I am deploying a triton inference server on the Amazon Elastic Kubernetes Service (Amazon EKS) and using Nginx Open-Source Load Balancer for load-balancing. Our EKS Cluster is private (EKS Nodes are in private subnets) so that no one can access it from the outside world.
Since, triton inference server has three endpoints:-
port 8000: for HTTP requests
port 8001: for grpc requests
port 8002: Prometheus metrics server
First of all, I have created a deployment for Triton on AWS EKS and exposed it using clusterIP = None, so that all the replicas endpoints are exposed and identified by NGINX Load Balancer.
apiVersion: v1
kind: Service
metadata:
name: triton
labels:
app: triton
spec:
clusterIP: None
ports:
- protocol: TCP
port: 8000
name: http
targetPort: 8000
- protocol: TCP
port: 8001
name: grpc
targetPort: 8001
- protocol: TCP
port: 8002
name: metrics
targetPort: 8002
selector:
app: triton
Then, I have created a image for nginx opensource load balancer using the below configuration. Configuration file for NGINX on EKS node at the location /etc/nginx/conf.d/nginx.conf.
resolver kube-dns.kube-system.svc.cluster.local valid=5s;
upstream backend {
zone upstream-backend 64k;
server triton.default.svc.cluster.local:8000;
}
upstream backendgrpc {
zone upstream-backend 64k;
server triton.default.svc.cluster.local:8001;
}
server {
listen 80;
location / {
proxy_pass http://backend/;
}
}
server {
listen 89 http2;
location / {
grpc_pass grpc://backendgrpc;
}
}
server {
listen 8080;
root /usr/share/nginx/html;
location = /dashboard.html { }
location = / {
return 302 /dashboard.html;
}
}
Dockerfile for Nginx Opensource LB is:-
FROM nginx
RUN rm /etc/nginx/conf.d/default.conf
COPY /etc/nginx/conf.d/nginx.conf /etc/nginx/conf.d/default.conf
I have created a ReplicationController for NGINX. To pull the image from the private registry, Kubernetes needs credentials. The imagePullSecrets field in the configuration file specifies that Kubernetes should get the credentials from a Secret named ecr-cred.

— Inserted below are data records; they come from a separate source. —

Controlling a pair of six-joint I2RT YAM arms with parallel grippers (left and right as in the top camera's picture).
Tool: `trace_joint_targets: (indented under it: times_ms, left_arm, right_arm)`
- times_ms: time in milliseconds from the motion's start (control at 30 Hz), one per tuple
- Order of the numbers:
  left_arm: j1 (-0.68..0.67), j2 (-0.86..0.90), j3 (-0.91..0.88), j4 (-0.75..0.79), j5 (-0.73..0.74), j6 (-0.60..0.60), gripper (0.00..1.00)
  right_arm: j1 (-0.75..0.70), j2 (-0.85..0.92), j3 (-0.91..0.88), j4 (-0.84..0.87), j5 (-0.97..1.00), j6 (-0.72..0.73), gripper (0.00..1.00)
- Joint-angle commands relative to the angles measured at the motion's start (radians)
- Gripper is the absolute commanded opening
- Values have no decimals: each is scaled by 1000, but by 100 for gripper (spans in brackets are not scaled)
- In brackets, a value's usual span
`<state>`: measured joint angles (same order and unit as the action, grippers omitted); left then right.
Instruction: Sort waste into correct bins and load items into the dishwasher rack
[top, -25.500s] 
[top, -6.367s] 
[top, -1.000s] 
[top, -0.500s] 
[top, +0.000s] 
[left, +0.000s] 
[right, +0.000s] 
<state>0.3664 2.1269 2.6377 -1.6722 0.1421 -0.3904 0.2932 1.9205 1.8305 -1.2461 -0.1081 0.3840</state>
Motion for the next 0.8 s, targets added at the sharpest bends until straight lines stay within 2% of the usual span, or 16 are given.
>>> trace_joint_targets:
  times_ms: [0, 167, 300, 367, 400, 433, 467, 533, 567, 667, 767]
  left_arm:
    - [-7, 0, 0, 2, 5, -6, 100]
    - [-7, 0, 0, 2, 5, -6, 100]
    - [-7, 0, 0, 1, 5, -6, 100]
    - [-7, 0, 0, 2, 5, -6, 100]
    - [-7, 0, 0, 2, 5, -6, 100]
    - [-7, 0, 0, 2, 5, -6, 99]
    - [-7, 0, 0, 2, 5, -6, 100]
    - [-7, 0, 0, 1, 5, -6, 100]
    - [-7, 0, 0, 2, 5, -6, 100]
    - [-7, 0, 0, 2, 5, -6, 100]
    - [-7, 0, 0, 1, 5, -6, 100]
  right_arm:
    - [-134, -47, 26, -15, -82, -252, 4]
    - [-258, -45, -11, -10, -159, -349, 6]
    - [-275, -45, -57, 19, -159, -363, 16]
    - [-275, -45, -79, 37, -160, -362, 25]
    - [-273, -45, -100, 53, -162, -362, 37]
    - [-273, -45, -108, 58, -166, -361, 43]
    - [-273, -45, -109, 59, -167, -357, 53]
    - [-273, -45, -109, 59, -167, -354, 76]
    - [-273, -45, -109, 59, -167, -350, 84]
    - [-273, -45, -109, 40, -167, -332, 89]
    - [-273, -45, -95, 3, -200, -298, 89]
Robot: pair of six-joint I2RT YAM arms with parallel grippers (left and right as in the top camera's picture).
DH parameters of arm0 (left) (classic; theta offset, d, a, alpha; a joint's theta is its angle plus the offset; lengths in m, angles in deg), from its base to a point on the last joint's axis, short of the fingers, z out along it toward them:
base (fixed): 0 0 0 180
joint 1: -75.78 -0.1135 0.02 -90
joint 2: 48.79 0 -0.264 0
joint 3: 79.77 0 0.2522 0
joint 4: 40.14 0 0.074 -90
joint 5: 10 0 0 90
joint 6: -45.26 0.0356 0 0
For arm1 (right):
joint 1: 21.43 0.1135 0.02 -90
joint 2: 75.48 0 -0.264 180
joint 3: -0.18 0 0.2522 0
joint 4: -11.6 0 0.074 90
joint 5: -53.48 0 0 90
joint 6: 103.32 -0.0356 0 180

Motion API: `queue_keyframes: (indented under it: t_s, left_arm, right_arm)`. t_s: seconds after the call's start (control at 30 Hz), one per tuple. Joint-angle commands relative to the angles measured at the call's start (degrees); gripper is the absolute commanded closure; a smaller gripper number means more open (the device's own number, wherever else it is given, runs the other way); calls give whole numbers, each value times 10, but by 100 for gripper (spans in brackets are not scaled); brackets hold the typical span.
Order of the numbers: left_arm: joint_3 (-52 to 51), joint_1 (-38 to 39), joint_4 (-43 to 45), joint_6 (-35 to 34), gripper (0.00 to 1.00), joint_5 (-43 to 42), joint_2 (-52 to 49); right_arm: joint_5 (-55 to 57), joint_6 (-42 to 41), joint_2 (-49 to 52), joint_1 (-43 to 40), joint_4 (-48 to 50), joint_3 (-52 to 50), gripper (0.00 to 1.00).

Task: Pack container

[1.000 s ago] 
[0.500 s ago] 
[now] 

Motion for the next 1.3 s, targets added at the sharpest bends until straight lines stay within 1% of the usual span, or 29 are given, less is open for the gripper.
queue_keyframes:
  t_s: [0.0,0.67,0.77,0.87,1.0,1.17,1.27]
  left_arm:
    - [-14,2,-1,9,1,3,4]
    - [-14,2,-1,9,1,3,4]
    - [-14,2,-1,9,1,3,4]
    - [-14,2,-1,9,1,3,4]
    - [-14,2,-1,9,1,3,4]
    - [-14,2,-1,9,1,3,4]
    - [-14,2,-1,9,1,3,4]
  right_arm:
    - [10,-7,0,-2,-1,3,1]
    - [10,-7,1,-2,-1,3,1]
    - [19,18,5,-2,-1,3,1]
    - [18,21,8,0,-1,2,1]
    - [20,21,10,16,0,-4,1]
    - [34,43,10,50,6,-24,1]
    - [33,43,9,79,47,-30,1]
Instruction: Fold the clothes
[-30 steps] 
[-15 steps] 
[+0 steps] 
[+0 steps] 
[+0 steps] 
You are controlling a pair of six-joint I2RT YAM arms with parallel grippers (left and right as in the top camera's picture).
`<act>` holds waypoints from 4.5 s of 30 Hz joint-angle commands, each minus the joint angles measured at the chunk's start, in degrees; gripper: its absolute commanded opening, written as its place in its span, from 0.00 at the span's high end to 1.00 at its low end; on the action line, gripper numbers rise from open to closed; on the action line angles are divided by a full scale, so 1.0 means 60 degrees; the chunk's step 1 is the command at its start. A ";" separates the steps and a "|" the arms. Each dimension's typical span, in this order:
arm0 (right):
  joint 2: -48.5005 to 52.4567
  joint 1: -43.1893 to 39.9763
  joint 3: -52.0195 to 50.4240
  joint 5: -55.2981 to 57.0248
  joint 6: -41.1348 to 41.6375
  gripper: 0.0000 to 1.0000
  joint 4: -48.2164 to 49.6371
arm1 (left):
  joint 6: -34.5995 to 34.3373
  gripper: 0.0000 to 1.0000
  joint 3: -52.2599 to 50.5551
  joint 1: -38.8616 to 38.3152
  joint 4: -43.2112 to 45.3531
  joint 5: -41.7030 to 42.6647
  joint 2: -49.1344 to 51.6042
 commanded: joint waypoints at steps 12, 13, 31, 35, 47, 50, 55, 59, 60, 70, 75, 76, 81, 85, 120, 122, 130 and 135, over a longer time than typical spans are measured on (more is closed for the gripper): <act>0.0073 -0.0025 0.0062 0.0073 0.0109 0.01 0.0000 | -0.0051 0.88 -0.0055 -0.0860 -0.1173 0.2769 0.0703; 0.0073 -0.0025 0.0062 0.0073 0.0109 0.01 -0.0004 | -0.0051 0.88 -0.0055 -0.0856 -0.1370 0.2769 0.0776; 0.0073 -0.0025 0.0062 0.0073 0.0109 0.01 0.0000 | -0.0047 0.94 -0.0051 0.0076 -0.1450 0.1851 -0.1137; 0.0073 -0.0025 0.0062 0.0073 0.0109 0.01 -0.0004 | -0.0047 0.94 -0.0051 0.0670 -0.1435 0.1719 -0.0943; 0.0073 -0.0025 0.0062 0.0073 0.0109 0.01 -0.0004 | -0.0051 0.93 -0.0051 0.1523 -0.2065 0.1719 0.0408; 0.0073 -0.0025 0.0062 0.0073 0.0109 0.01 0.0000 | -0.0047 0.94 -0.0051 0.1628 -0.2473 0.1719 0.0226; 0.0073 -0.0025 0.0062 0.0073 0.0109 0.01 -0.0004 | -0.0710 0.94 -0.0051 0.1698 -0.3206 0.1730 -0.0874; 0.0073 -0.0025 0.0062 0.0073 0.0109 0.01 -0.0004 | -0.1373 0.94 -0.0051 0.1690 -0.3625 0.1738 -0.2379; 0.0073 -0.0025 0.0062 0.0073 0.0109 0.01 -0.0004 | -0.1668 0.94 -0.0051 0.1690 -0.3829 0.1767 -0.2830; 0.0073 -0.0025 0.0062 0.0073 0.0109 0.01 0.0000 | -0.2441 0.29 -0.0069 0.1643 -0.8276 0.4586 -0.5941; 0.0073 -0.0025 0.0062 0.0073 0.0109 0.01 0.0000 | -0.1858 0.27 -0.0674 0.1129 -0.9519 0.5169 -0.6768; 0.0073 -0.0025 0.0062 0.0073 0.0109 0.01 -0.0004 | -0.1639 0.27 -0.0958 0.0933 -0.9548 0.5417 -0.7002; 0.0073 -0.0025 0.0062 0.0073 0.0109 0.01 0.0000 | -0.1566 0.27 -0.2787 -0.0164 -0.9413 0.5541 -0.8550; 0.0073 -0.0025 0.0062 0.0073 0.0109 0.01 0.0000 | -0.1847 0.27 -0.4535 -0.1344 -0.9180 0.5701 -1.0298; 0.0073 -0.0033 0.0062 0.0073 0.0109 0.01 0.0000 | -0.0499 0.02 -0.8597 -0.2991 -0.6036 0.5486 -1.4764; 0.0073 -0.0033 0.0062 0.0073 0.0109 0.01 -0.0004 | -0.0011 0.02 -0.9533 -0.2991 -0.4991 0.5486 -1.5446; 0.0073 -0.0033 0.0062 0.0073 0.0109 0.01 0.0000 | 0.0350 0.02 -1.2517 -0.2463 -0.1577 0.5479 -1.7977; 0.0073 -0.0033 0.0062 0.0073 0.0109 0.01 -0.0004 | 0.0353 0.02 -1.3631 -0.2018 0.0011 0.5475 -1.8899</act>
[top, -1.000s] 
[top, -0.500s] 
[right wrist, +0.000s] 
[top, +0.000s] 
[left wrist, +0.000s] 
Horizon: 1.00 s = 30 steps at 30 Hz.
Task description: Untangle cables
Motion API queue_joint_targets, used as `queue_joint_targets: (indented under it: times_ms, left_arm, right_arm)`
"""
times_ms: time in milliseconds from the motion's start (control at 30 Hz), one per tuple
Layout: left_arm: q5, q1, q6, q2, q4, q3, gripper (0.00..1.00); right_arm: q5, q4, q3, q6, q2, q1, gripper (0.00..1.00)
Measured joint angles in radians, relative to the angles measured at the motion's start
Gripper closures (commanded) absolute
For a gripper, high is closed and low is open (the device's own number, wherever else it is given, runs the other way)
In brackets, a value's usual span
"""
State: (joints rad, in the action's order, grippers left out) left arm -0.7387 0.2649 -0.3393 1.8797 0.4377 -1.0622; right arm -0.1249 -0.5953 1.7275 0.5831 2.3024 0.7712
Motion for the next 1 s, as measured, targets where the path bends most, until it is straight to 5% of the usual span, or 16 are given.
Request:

The nginx-rc file looks like:-
apiVersion: v1
kind: ReplicationController
metadata:
name: nginx-rc
spec:
replicas: 1
selector:
app: nginx
template:
metadata:
labels:
app: nginx
spec:
imagePullSecrets:
- name: ecr-cred
containers:
- name: nginx
command: [ "/bin/bash", "-c", "--" ]
args: [ "nginx; while true; do sleep 30; done;" ]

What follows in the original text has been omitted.